Contributed by - Posted: April 29, 2007 9:12:35 PM I guess you could say I'm an existential Christian in that I believe that if we all followed Jesus' admonitions to love our neighbors as we love ourselves, turn the other cheek and do unto others as we would have them do unto us, the world would be a much better place. The Beatitudes are also inspiring, as is the notion that God is love.
But as far as my spiritual life goes, I am an unabashed idolater and my idols have names like Coltrane and Schatmo, Hank, Marley and Tosh, Ludwig and Amadeus, Lucinda and Brother Ray, Bird, Duke, Miles, Monk and Dizzy and many, many more.
As many, if not more, in fact, as there are Catholic saints and Hindu gods combined.
So for me, and tens of thousands of people like me across the country and even around the world, this is the holiest week of the year. And like Muslims to Mecca, Jews and Christians to Jerusalem and Hindus to the Ganges, we'll all be headed in one direction this week: toward New Orleans, the birthplace of American music.
For me this is my 32nd consecutive pilgrimage to the New Orleans Jazz and Heritage Festival and my second visit since Hurricane Katrina struck on Aug. 25, 2005. The storm delivered a horrific blow that still threatens the viability of the Crescent City, dubbed for the broad bend in the Mississippi River on which it was founded.
But I don't think these 10 days of music, food and fellowship with old friends from all over the country will be as poignant as last year, when many of the Katrina wounds were still bleeding.
Since the Fairgrounds horse race track where the official festival is held for two consecutive weekends is at one of the lowest points in the city, even if you were staying in the relatively unscathed French Quarter or Uptown districts, there was no way to get to the delights of the 10 music stages and scores of food booths without passing through scenes of heart-breaking devastation.
There were whole blocks where there was no electricity, there was debris everywhere and trees still holding twisted metal high in their branches.
Visible watermarks could be seen 10-feet high on many buildings and there were many carports where Federal Emergency Management Agency trailers had been parked. In them lived the families driven from their adjacent unlivable homes.

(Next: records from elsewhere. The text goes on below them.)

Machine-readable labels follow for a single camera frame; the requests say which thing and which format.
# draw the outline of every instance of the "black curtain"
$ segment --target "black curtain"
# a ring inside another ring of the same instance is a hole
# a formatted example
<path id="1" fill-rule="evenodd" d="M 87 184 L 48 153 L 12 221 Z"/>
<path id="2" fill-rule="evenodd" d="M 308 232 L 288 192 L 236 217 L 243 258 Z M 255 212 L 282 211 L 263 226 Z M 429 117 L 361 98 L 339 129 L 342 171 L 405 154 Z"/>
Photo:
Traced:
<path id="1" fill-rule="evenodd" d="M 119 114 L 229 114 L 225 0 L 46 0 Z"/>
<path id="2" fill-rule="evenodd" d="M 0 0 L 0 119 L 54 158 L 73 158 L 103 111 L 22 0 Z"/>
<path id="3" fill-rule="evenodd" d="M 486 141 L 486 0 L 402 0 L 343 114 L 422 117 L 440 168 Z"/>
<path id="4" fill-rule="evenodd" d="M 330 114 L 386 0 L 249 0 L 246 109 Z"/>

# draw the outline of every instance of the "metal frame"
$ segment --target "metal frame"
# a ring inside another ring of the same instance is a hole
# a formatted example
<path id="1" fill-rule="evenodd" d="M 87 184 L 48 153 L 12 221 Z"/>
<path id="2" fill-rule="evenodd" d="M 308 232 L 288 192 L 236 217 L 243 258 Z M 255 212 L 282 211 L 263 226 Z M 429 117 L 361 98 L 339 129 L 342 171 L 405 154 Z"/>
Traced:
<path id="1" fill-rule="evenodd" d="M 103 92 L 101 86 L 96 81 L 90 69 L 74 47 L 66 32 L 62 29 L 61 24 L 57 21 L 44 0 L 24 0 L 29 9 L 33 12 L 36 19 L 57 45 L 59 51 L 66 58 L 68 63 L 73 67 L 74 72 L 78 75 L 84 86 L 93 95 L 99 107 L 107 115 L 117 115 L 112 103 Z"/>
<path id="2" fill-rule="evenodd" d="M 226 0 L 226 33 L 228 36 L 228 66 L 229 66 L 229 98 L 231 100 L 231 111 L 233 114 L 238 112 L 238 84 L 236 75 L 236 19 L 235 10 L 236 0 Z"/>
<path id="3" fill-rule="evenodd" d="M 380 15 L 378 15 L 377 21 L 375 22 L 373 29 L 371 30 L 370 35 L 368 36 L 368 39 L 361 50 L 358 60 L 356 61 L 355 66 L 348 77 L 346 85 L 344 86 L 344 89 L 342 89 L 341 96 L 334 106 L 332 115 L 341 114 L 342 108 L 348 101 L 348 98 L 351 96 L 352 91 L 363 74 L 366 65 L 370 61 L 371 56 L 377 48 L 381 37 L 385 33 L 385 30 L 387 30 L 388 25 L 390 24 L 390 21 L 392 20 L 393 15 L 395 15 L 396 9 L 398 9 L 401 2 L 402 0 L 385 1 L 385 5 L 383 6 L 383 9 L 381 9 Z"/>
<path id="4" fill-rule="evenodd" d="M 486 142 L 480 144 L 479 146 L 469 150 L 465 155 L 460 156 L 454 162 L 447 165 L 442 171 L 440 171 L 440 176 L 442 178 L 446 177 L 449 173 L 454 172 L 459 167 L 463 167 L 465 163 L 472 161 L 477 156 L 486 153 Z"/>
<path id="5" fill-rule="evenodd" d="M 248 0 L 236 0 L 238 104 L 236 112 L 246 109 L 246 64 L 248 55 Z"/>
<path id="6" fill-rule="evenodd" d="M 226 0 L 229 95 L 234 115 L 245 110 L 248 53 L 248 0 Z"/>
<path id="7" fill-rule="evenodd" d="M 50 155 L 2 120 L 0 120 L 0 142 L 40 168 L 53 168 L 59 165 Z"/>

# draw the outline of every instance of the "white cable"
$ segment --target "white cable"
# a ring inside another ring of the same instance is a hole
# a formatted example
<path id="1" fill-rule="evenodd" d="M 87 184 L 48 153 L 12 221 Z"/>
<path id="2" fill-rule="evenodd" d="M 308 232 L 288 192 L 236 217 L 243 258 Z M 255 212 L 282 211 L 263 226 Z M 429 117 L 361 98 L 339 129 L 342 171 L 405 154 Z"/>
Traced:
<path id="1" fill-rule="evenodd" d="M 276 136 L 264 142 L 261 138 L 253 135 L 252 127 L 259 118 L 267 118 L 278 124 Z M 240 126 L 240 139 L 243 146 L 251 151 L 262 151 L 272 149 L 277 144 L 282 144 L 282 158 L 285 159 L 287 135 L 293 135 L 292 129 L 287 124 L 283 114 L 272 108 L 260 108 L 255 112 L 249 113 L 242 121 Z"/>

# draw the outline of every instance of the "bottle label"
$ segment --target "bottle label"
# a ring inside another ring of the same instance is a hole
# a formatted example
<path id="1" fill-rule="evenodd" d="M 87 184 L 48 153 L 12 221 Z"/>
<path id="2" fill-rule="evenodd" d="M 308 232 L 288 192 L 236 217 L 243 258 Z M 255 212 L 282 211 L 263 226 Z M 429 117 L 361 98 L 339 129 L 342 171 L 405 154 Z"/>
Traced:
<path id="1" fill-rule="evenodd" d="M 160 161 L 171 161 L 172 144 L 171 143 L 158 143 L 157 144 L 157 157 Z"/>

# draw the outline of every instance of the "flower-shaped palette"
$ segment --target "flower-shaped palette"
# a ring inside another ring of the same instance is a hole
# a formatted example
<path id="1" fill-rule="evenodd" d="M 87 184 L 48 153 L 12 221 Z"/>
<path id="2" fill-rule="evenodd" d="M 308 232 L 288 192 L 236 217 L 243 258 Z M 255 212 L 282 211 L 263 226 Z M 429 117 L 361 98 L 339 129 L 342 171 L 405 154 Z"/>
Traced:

And all that was and is nothing, of course, compared to the Lower Ninth Ward and precincts east that still are in a state of total ruin and really nothing more than ghost ghettos and ghost suburbs.
I've been back a couple of times since the last festival. While a lot has been done to clean up and services, even including parts of the street car lines, have been restored to a modest extent, New Orleans is still a crippled, deeply wounded city.
Fewer than half as many people live in the city as before the storm and much of the social infrastructure -- the health system, the education system, the legal system and law enforcement -- still teeters on the brink of collapse.
Some very sober-minded experts are not even certain that the city will survive in the long run, especially if another Katrina-sized storm hits the Big Easy in the near future.
Which makes continued pilgrimages to the Jazz Festival not just for pleasure anymore -- they are now a moral imperative to help save what is in my mind the most important and certainly the most unique city there is.
New Orleans is nothing less than America's soul.
In antebellum times, Congo Square, now in Louis (Satchmo) Armstrong Park, was one of the few places in the country where the slaves were allowed to gather regularly on a communal basis to make music and it was from there that the blues and jazz, arguably American's only unique art form, was born.
In short, it is in this holy city that my religion was also born. Yes, I know what it means to miss New Orleans.
If the city were to somehow die of neglect, bureaucratic incompetence and through the forces of natures, the whole world will be the lesser for it.
Returning to spend my money, help keep the Jazz Festival viable and lend moral support has become as much a crusade as a pilgrimage. It will remain a spiritual one, touched as always, I'm sure, with moments of transcendent musical ecstasy.
And I hope that when Pharaoh Sanders closed down the Jazz Tent yesterday, he played his epic "The Creator Has a Master Plan for his full allotted hour and 15 minutes and that The Creator, does indeed, have a master plan for a resurrected New Orleans.
Reach Tommy Stevenson at tommy.stevenson@tuscaloosanews.
com or 205-722-0194.
UPDATE, 4/29, 8:15 p.m.
: No Pharoah Sanders did not play The Creator Has a Master Plan, but he was great, anyway, startring with a bow to his mentor, John Coltrane, with My Favorite Things and soaring off into space from there.